What you will do: Of the lines below, write out exactly those from the line with "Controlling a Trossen" through the line with "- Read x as", both included, and skip the rest.

Extracted material:
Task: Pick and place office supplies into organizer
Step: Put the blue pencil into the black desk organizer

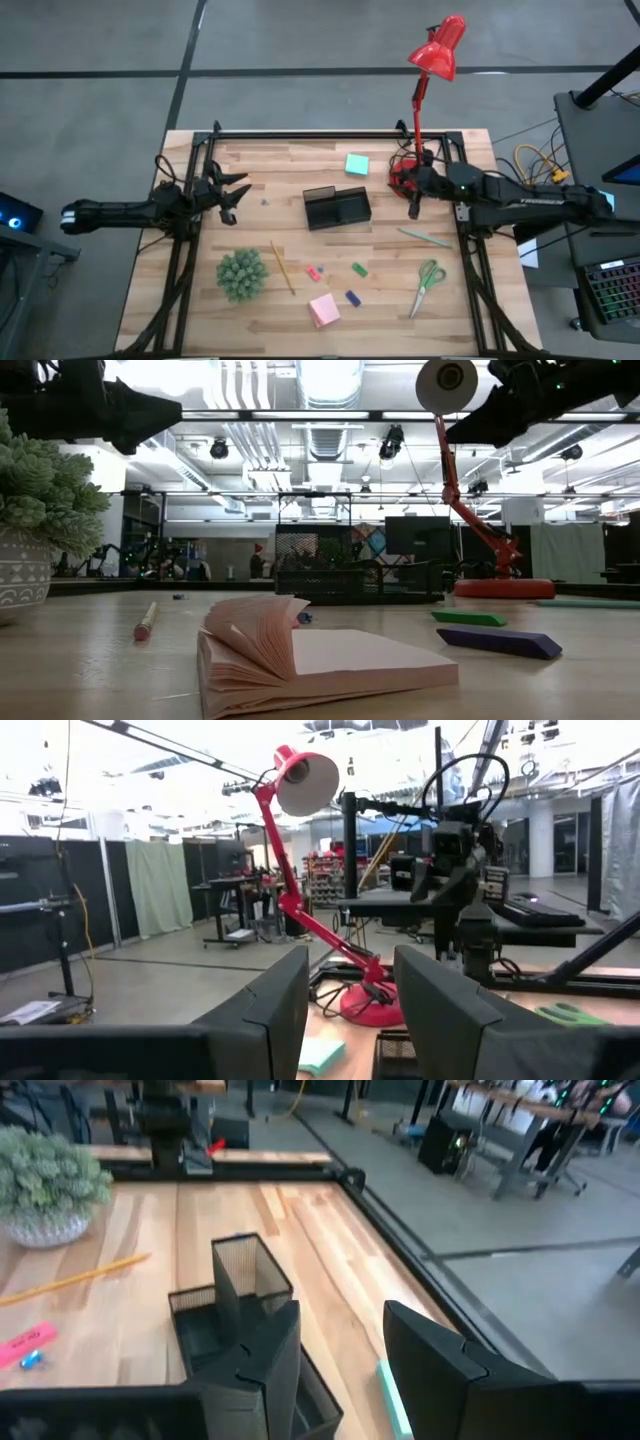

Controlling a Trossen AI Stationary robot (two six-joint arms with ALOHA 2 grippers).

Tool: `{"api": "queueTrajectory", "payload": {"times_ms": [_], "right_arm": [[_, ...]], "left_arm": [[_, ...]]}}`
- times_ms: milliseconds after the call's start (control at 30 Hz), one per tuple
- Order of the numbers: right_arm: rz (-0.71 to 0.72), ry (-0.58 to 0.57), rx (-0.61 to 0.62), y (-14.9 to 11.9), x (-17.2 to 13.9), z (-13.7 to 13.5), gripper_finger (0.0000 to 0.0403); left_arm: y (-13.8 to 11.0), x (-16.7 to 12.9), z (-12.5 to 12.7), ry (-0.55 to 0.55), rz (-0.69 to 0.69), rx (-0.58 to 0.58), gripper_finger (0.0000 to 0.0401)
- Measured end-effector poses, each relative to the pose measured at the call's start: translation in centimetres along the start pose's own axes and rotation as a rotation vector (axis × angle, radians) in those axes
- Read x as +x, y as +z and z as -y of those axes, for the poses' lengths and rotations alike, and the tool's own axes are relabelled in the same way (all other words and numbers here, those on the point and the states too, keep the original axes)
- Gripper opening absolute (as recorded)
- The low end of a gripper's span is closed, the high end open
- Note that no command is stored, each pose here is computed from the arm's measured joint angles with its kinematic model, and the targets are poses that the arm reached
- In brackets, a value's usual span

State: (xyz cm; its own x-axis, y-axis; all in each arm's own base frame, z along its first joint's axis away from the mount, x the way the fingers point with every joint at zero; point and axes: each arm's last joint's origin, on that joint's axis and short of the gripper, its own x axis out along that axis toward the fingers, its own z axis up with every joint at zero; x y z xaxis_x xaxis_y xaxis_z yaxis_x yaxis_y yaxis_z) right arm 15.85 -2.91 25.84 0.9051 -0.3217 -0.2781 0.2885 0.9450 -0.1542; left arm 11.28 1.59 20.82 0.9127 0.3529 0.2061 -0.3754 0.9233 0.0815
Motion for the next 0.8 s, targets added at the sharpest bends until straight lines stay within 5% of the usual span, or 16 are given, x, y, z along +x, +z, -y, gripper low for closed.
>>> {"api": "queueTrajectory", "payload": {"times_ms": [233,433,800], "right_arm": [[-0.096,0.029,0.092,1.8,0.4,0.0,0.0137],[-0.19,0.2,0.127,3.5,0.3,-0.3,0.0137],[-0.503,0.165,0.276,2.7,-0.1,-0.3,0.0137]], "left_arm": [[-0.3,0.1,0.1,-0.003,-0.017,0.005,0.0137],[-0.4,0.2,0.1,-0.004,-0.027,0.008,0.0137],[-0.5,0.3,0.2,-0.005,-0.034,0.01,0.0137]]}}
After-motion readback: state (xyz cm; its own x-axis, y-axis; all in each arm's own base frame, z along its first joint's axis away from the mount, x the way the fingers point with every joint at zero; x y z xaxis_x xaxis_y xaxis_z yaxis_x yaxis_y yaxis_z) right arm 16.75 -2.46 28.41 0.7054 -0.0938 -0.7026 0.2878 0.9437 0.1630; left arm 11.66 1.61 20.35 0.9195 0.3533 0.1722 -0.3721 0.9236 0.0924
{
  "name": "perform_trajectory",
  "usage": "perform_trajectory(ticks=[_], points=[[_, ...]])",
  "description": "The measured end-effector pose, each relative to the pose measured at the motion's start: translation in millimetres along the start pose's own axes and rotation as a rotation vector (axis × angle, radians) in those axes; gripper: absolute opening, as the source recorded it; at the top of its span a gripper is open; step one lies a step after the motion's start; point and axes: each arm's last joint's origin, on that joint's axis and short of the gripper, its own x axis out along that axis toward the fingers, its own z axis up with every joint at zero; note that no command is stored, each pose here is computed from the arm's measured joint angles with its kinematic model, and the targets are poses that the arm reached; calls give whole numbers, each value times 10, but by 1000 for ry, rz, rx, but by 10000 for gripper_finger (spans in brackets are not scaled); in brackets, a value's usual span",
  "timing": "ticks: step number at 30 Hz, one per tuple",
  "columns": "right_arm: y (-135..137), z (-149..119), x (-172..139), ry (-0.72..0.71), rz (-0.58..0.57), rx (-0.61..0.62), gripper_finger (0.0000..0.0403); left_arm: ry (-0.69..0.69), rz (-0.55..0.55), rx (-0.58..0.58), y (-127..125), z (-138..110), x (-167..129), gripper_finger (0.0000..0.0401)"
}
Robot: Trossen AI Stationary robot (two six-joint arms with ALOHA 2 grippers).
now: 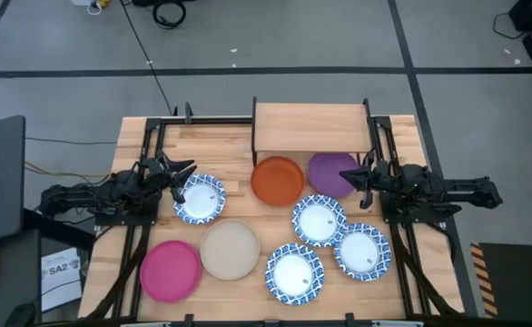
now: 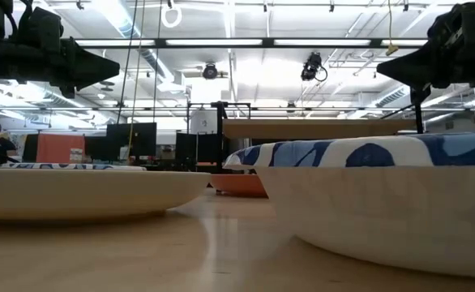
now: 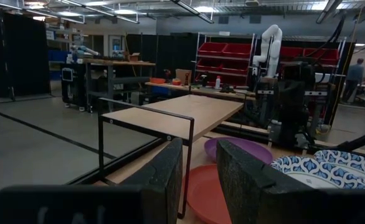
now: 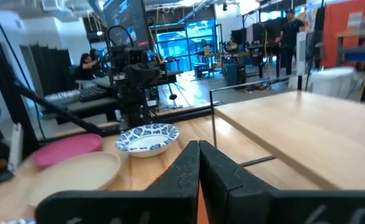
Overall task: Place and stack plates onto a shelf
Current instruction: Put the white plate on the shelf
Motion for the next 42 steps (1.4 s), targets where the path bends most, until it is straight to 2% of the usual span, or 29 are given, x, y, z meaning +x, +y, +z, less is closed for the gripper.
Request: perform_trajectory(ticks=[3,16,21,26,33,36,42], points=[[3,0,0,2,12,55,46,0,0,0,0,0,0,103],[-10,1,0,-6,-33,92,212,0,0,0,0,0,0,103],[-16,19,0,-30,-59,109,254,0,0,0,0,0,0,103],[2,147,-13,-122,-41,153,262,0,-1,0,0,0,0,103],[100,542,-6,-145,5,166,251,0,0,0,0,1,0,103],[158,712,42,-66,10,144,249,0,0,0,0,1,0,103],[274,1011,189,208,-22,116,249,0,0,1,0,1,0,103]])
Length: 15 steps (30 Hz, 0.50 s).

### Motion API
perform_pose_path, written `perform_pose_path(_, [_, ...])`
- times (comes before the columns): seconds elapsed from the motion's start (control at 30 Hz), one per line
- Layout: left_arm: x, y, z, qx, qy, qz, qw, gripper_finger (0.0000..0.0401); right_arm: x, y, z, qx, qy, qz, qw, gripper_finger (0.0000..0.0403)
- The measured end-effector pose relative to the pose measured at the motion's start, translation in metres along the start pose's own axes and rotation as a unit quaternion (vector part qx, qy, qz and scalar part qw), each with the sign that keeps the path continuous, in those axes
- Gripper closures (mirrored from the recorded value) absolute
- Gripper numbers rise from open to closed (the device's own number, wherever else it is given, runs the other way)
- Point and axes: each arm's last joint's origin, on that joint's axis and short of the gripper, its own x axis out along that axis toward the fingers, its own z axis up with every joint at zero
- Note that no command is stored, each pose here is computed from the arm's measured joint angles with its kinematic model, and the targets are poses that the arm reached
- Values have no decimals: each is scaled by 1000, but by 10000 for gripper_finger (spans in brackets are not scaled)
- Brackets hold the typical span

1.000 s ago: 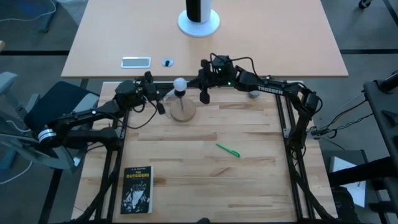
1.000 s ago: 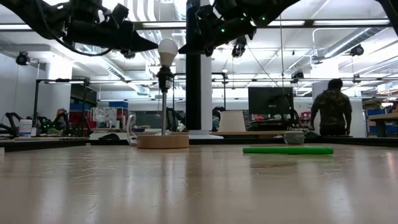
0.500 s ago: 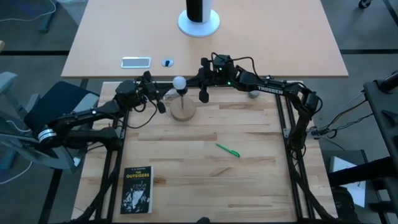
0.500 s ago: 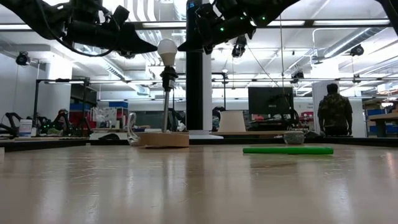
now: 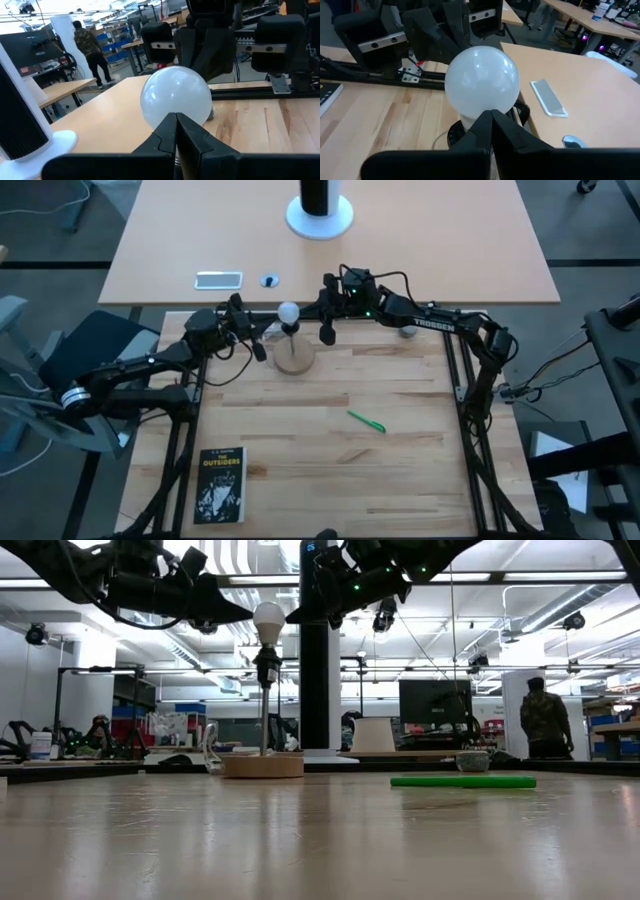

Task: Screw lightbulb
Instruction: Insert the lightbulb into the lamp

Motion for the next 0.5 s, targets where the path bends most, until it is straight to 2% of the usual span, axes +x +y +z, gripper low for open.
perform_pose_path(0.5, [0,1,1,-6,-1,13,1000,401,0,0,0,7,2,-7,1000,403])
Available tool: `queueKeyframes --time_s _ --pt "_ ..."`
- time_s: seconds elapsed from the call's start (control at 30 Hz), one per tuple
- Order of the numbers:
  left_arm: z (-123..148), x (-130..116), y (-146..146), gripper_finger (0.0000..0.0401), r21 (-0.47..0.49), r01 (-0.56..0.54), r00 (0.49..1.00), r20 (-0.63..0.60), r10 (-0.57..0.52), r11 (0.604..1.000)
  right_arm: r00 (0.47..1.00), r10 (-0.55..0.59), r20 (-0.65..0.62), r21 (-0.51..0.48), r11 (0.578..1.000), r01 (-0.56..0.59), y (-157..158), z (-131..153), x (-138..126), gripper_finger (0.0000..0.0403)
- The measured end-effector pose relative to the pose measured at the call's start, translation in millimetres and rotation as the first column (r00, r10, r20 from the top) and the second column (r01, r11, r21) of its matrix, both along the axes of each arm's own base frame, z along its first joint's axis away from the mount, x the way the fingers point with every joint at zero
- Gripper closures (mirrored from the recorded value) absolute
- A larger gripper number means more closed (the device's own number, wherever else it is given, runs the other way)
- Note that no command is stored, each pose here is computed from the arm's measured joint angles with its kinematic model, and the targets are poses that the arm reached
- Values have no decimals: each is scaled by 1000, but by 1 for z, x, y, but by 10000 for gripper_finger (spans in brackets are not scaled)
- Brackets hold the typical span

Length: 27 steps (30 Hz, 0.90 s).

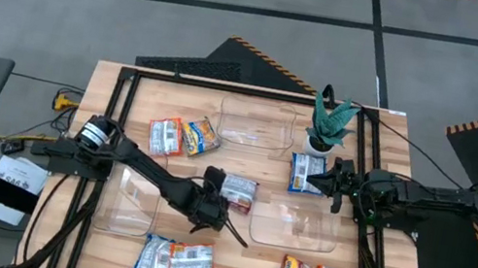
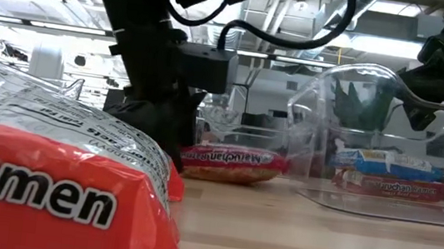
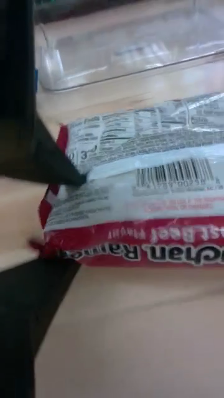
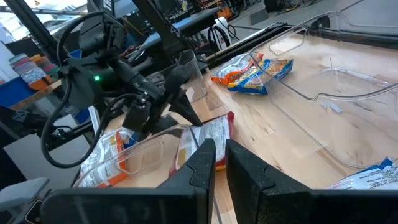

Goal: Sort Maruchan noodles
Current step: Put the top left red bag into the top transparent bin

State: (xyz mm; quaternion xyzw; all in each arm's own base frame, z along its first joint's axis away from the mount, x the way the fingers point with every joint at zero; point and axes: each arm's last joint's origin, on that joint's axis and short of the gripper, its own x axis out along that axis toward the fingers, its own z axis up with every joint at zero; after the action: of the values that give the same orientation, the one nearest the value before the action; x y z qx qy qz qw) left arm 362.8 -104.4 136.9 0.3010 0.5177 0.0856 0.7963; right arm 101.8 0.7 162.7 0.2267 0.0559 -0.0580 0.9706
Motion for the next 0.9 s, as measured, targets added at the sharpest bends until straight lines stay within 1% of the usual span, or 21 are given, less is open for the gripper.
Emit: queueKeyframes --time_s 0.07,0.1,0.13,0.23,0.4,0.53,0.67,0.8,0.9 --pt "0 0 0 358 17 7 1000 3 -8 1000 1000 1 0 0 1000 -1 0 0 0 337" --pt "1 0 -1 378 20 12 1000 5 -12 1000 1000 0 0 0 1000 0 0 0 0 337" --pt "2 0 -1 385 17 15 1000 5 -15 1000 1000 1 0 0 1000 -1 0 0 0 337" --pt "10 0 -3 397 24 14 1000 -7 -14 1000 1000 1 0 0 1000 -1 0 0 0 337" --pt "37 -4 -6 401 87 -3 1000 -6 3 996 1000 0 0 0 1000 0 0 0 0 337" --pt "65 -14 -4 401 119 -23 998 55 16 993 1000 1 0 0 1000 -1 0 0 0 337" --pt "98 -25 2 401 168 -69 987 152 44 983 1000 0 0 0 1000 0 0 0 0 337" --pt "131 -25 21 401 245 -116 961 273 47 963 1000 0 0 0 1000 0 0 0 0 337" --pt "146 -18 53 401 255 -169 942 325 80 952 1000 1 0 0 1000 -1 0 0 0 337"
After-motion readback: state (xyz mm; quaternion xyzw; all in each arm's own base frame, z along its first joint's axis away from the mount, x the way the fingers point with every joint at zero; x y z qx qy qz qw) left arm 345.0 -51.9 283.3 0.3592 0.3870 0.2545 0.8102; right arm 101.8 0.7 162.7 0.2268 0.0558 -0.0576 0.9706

Task result:
Controlling a Trossen AI Stationary robot (two six-joint arms with ALOHA 2 grippers).

Tool: `{"api": "queueTrajectory", "payload": {"times_ms": [_], "right_arm": [[_, ...]], "left_arm": [[_, ...]]}}`
- times_ms: milliseconds after the call's start (control at 30 Hz), one per tuple
- Order of the numbers: right_arm: rz (-0.71 to 0.72), ry (-0.58 to 0.57), rx (-0.61 to 0.62), y (-14.9 to 11.9), x (-17.2 to 13.9), z (-13.7 to 13.5), gripper_finger (0.0000 to 0.0403); left_arm: y (-13.8 to 11.0), x (-16.7 to 12.9), z (-12.5 to 12.7), ry (-0.55 to 0.55), rz (-0.69 to 0.69), rx (-0.58 to 0.58), gripper_finger (0.0000 to 0.0401)
- Measured end-effector poses, each relative to the pose measured at the call's start: translation in centimetres along the start pose's own axes and rotation as a rotation vector (axis × angle, radians) in those axes
- Read x as +x, y as +z and z as -y of those axes, for the poses' lengths and rotations alike, and the tool's own axes are relabelled in the same way (all other words and numbers here, those on the point and the states too, keep the original axes)

This response is now finished.